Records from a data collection
BEGIN

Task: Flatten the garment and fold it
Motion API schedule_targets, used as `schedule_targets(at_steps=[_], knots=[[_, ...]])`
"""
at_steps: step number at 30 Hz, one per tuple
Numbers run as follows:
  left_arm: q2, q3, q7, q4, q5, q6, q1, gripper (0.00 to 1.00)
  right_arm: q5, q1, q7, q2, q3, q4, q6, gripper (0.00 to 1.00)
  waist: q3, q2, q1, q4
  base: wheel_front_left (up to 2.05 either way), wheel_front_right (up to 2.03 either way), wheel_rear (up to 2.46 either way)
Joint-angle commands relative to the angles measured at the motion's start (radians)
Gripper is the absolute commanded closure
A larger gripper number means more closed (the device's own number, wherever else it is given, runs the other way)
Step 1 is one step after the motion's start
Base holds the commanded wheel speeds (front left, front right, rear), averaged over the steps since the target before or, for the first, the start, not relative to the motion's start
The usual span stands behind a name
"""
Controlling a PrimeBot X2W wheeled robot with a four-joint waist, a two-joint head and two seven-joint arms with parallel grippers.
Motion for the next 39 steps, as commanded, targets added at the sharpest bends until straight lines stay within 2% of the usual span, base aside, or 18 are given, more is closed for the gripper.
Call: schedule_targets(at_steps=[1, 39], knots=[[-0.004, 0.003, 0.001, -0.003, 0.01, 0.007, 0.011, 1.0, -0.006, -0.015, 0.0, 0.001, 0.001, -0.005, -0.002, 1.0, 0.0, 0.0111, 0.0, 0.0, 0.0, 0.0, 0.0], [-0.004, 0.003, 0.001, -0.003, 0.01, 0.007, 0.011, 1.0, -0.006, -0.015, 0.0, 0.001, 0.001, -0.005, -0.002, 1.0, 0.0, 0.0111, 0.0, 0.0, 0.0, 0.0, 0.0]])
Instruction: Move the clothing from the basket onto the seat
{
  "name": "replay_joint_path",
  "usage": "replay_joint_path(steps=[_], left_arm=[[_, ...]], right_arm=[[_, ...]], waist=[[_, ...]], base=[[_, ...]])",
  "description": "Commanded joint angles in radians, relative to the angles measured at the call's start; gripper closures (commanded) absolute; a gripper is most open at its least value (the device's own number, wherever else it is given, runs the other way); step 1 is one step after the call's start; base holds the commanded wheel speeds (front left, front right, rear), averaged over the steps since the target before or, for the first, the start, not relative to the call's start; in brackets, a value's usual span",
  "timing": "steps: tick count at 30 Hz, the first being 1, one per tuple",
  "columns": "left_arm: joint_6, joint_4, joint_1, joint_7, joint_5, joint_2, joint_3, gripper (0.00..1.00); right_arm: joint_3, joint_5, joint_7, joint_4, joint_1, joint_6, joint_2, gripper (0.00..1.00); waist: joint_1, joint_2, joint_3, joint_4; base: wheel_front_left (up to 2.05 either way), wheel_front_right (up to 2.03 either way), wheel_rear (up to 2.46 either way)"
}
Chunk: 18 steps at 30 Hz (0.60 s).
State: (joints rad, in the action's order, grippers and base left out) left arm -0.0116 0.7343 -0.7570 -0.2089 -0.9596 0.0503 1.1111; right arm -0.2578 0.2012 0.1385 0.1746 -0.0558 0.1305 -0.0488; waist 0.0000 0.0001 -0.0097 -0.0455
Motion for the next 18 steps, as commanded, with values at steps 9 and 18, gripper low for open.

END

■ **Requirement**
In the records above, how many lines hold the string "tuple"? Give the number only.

■ **Answer space**
2